__DATA SHOWN__:

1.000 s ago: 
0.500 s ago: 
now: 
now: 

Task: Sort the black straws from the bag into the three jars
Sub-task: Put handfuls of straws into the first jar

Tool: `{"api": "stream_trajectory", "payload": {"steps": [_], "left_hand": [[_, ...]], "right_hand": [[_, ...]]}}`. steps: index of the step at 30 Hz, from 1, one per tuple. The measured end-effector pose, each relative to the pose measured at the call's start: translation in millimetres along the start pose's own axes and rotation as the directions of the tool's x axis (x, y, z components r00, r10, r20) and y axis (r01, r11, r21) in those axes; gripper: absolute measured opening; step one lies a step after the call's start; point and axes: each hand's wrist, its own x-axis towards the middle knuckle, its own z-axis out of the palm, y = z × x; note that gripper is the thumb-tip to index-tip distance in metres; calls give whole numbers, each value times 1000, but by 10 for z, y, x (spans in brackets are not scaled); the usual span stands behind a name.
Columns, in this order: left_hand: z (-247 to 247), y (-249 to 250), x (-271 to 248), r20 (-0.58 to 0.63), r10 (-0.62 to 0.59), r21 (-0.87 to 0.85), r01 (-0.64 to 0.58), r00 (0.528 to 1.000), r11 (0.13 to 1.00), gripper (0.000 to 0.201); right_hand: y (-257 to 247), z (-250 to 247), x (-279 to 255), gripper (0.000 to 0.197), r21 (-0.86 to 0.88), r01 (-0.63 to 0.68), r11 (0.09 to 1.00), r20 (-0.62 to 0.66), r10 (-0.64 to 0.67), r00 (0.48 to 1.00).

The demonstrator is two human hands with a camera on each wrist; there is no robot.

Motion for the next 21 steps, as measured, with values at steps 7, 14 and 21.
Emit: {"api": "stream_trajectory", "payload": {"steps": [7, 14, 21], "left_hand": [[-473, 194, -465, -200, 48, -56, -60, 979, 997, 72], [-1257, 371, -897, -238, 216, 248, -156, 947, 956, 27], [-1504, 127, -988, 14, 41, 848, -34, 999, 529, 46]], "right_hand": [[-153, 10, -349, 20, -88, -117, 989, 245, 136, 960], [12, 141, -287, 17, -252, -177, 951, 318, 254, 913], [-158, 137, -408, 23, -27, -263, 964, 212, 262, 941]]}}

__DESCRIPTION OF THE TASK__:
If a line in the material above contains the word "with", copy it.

__ANSWER SPACE__:
The demonstrator is two human hands with a camera on each wrist; there is no robot.
Motion for the next 21 steps, as measured, with values at steps 7, 14 and 21.

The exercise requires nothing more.